Image: Unceded Seeded (Ngampa), Brad Darkson in consultation with Aunty Lynette Crocker, Guildhouse, Lion Arts Precinct, 2022. Photograph Lana Adams.

Voice of the Artist

Unceded Seeded (Ngampa)

Brad Darkson in consultation with Aunty Lynette Crocker, Ngangki Burka Senior Kaurna woman. 

Supported by the City of Adelaide 

This artwork can be seen on the Northern side of the Guildhouse building, Lion Arts Precinct.

Image: Aunty Lynette Crocker and Brad Darkson, Guildhouse, Lion Arts Precinct, 2022. Photograph Lana Adams.

Brad Darkson has worked in consultation with Aunty Lynette Crocker, Ngangki Burka Senior Kaurna woman to create Unceded Seeded (Ngampa).

Supported by the City of Adelaide, the Guildhouse Voice of the Artist commission is an opportunity to inspire, comfort, subvert, and respond to the times we are living in, signalling solidarity to the artistic community and inspiration to pedestrians and passers-by.

Ngampa, a perennial root vegetable, represents the regenerative and healing practices needed on Kaurna land.  

Unceded Seeded (Ngampa) references the land on which the artwork is installed. It acknowledges the Kaurna culture that has always existed within the land, and it highlights the need for everyone to walk together and work together in healing Country. This is not just a job for First Nations people, and everyone that resides on Kaurna land can celebrate and partake in practicing Kaurna culture. Everyone can feel a sense of custodianship for, and kinship with, the land. The use of neon in this instance acts as a beacon of truth, and in homage to the classic neon motel sign, the red and green allude to the aesthetic of ‘No Vacancy’.    

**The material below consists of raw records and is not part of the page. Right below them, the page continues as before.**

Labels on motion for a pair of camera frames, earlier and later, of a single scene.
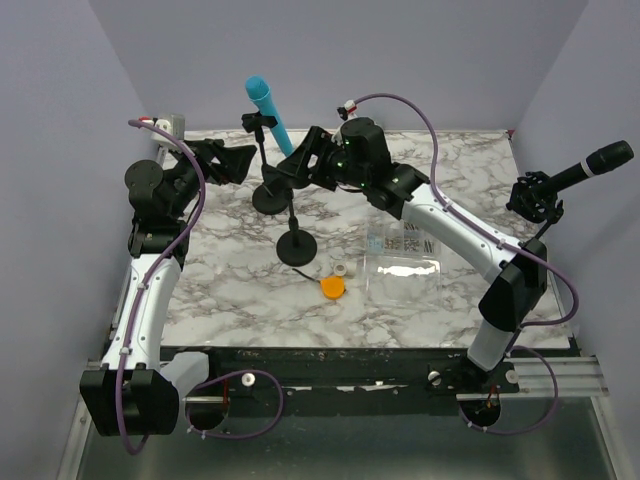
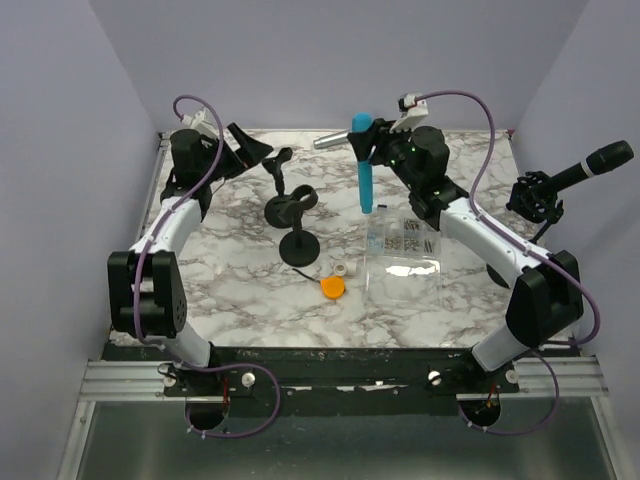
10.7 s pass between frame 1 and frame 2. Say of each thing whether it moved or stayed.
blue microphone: moved
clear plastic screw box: stayed
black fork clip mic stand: moved
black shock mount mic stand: stayed
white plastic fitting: stayed
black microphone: stayed
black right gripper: moved
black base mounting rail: stayed
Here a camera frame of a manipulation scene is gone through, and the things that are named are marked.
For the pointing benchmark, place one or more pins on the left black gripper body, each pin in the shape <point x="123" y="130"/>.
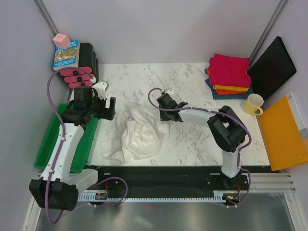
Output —
<point x="97" y="106"/>

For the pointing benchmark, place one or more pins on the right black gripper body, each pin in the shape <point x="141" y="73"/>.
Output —
<point x="163" y="116"/>

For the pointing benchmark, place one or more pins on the white t shirt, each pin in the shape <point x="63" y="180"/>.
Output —
<point x="139" y="134"/>

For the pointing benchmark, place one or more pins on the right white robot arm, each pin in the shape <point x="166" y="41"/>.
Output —
<point x="226" y="128"/>

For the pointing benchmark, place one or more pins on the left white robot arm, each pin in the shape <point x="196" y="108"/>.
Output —
<point x="55" y="188"/>

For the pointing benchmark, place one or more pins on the blue paperback book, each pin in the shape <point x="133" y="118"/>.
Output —
<point x="67" y="58"/>

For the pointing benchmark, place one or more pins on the yellow folded t shirt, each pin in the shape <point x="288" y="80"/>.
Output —
<point x="232" y="88"/>

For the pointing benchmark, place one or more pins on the orange folded t shirt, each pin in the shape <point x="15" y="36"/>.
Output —
<point x="227" y="92"/>

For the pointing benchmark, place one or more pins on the green plastic tray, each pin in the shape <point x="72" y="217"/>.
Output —
<point x="82" y="151"/>

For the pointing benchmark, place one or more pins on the pink cube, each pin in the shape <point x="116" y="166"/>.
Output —
<point x="61" y="41"/>

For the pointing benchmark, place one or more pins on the blue folded t shirt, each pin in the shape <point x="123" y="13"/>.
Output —
<point x="231" y="96"/>

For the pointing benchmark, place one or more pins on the yellow mug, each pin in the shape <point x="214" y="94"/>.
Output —
<point x="253" y="105"/>

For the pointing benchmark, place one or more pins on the black tablet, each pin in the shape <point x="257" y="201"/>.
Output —
<point x="273" y="68"/>

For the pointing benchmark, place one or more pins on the orange folder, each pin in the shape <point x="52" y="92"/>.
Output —
<point x="285" y="134"/>

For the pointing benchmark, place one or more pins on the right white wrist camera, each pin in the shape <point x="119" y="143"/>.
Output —
<point x="169" y="92"/>

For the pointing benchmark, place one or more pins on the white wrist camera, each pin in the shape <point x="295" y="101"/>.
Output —
<point x="101" y="88"/>
<point x="169" y="92"/>

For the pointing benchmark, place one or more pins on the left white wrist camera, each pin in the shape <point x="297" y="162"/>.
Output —
<point x="101" y="88"/>

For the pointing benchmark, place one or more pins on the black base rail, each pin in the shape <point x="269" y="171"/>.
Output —
<point x="166" y="182"/>

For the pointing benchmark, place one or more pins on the white cable duct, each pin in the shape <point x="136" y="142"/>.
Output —
<point x="95" y="196"/>

Ngampa (Kaurna word for Yam Daisy) is a perennial root vegetable, high in starch, and a staple food source for Kaurna. When eaten raw it has a sweet coconut flavour and when cooked is similar to potato. It can be made into flour and used to bake cakes and bread. The Kaurna way to cultivate is through digging up the smaller tubers leaving the large ones to continue into the next season, with the digging promoting further spread and growth. Growing Ngampa gives the land the chance to heal through regenerative agricultural practices. 

Images: Unceded Seeded (Ngampa), Voice of the Artist commission launch, Guildhouse, Lion Arts Precinct, 2022. Photographs Lana Adams.

In the Studio with Brad Darkson

Brad Darkson is featured the series In the Studio presented in partnership with InReview and Guildhouse. Read on to find out more about Brad’s studio practice and some of the back story to his collaboration with Aunty Lynette Crocker. 

Image: Brad Darkson. Photograph Aubrey Jonsson, courtesy InReview.

About the artists
Image: Brad Darkson. Image courtesy fine print.
Brad Darkson is a South Australian visual artist currently working across various media including carving, sound, sculpture, multimedia installation, and painting. Darkson’s practice is regularly focused on site specific works, and connections between contemporary and traditional cultural practice, language and lore. His current research interests include hostile architecture, bureaucracy, seaweed, and the neo-capitalist hellhole we’re all forced to exist within. Conceptually Darkson’s work is often informed by his First Nations and Anglo Australian heritage. Brad’s mob on his Dad’s side is the Chester family, with lineages to Narungga and many other Nations in South Australia from Ngarrindjeri to Far West Coast. On his Mum’s side he’s from the Colley and Ball convict and settler migrant families, both arriving in 1839 aboard the Duchess of Northumberland.  

In 2015 he completed a BFA at the University of South Australia and in 2017 he completed an MFAD at the University of Tasmania. Selected exhibitions include Make Yourself Comfortable I (solo exhibition) Post Office Projects 2022, Neoteric (group exhibition) 2022, Experimenta Life Forms (international triennial of media art) touring 2021 – 2024; Adelaide//International (group exhibition) Samstag Museum 2020; International Symposium on Electronic Art (South Korea) 2019; VIETNAM – ONE IN, ALL IN (Country Arts SA national exhibition) touring 2019 – 2021; The Return (group exhibition) Dark Mofo 2018; LOSS. GAIN. REVERB. DELAY. (solo exhibition) Vitalstatistix 2017.   

Darkson currently sits on the board of The Australian Network for Art and Technology and the Guildhouse Artist Advisory Group. 

Image: Aunty Lynette Crocker, Ngangki Burka Senior Kaurna woman. Photograph Colleen Raven.
Aunty Lynette Crocker is a Ngangki Burka, Senior Kaurna Woman, and she has served on a wide range of community and local government committees for Aboriginal affairs. She has helped develop Reconciliation Action Plans for the Campbelltown, Adelaide, and Marion City Councils.